→ **Data section**
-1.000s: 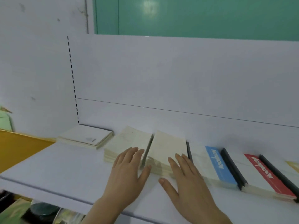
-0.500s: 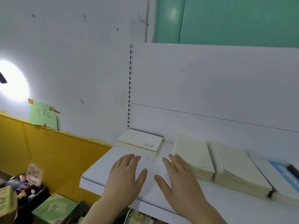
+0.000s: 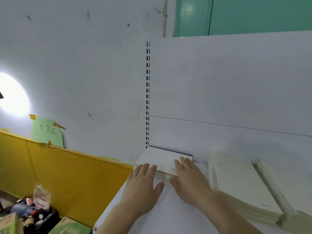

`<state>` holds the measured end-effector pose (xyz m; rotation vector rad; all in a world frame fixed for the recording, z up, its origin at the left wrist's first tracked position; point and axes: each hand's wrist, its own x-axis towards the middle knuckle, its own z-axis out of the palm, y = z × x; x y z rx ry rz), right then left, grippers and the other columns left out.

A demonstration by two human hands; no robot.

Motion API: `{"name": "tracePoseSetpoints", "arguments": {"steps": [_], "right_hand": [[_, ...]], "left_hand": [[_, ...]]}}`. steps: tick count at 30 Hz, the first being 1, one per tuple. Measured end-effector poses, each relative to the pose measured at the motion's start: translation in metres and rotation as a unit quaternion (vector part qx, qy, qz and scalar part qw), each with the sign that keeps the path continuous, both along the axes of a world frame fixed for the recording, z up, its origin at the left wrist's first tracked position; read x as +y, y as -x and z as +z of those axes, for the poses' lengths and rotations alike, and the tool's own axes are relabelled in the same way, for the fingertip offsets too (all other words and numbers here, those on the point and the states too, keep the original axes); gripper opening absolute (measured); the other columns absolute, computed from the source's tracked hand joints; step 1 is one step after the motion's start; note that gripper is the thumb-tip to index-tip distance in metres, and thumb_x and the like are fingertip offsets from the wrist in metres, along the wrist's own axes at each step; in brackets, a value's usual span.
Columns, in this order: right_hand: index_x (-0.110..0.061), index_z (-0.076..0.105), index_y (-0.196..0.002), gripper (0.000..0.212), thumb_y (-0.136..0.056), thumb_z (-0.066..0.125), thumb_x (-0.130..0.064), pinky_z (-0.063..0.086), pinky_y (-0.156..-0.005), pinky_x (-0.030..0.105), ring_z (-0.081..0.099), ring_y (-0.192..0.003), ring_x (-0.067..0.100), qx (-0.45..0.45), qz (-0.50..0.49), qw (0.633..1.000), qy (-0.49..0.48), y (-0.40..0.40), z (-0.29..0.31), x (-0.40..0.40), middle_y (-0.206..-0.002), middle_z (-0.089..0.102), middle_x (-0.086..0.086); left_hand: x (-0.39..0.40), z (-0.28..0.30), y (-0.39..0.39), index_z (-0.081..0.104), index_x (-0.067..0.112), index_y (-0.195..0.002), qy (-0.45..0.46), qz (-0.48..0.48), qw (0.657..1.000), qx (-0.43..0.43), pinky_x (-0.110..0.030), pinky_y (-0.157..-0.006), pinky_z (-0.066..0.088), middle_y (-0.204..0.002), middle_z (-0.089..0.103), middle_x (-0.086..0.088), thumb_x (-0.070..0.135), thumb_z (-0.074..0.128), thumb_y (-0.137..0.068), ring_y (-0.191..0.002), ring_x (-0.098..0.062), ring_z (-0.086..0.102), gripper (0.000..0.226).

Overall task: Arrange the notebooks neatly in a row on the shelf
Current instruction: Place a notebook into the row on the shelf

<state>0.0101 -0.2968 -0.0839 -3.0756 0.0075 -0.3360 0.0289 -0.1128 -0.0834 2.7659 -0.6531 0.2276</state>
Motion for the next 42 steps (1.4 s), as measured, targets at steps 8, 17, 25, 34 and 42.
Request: {"name": "tracePoseSetpoints", "arguments": {"steps": [8,17,25,34,42], "right_hand": [[-0.024,0.061,-0.095,0.031,-0.097,0.033,-0.039,0.045,-0.077,0.036,0.061,-0.092,0.021,-0.062,0.003,0.997,0.035,-0.01,0.001,0.0,-0.095,0.065,-0.003],[-0.027,0.063,-0.095,0.017,-0.099,0.046,-0.029,0.043,-0.059,0.031,0.056,-0.061,0.011,-0.327,-0.111,0.911,-0.227,0.029,0.05,0.041,-0.065,0.061,-0.004],[-0.031,0.072,-0.089,0.026,-0.1,0.049,-0.026,0.058,-0.077,0.043,0.067,-0.084,0.023,-0.273,-0.13,0.791,-0.531,0.059,0.043,0.092,-0.083,0.072,-0.001],[-0.019,0.027,-0.15,0.056,-0.1,0.039,-0.04,0.025,-0.114,0.027,0.022,-0.144,0.014,-0.077,-0.187,0.97,-0.133,0.016,-0.001,0.035,-0.157,0.025,-0.001],[-0.028,0.069,-0.11,0.037,-0.09,0.043,-0.044,0.047,-0.091,0.036,0.063,-0.107,0.019,-0.101,-0.115,0.988,0.007,-0.007,-0.023,0.018,-0.11,0.067,-0.005]], "left_hand": [[0.013,-0.011,-0.036,0.02,0.028,-0.154,0.018,-0.044,0.999,-0.021,-0.037,-0.122,0.02,-0.161,0.023,0.005,0.056,0.033,-0.1,-0.149,-0.017,0.017,0.062],[0.031,0.007,-0.046,0.018,0.025,-0.156,0.288,-0.086,0.953,0.046,-0.032,-0.113,0.038,-0.159,0.03,0.009,0.059,0.034,-0.098,-0.144,-0.009,0.033,0.069],[0.036,0.022,-0.019,0.063,0.03,-0.114,0.624,-0.133,0.68,0.361,-0.047,-0.068,0.062,-0.097,0.076,0.005,0.034,0.059,-0.097,-0.089,-0.02,0.073,0.018],[0.07,0.012,-0.032,0.065,0.023,-0.11,0.655,-0.062,0.689,0.304,-0.046,-0.059,0.061,-0.09,0.077,0.0,0.025,0.058,-0.099,-0.079,-0.022,0.075,0.013],[0.082,-0.003,-0.04,0.065,0.029,-0.11,0.613,-0.021,0.753,0.238,-0.048,-0.072,0.062,-0.097,0.077,0.007,0.033,0.057,-0.098,-0.088,-0.018,0.075,0.016]]}}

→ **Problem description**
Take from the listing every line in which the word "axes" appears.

→ **Task solution**
`<state>` holds the measured end-effector pose (xyz m; rotation vector rad; all in a world frame fixed for the recording, z up, its origin at the left wrist's first tracked position; point and axes: each hand's wrist, its own x-axis towards the middle knuckle, its own z-axis out of the palm, y = z × x; x y z rx ry rz), right then left, grippers and the other columns left out.
Motion API: `{"name": "tracePoseSetpoints", "arguments": {"steps": [_], "right_hand": [[_, ...]], "left_hand": [[_, ...]]}}`. steps: tick count at 30 Hz, the first being 1, one per tuple. Measured end-effector poses, each relative to the pose measured at the motion's start: translation in metres and rotation as a unit quaternion (vector part qx, qy, qz and scalar part qw), each with the sign that keeps the path continuous, both along the axes of a world frame fixed for the recording, z up, its origin at the left wrist's first tracked position; read x as +y, y as -x and z as +z of those axes, for the poses' lengths and rotations alike, and the tool's own axes are relabelled in the same way, for the fingertip offsets too (all other words and numbers here, those on the point and the states too, keep the original axes); gripper opening absolute (measured); the other columns absolute, computed from the source's tracked hand joints; step 1 is one step after the motion's start; note that gripper is the thumb-tip to index-tip distance in metres, and thumb_x and the like are fingertip offsets from the wrist in metres, along the wrist's own axes at each step; in brackets, a value's usual span.

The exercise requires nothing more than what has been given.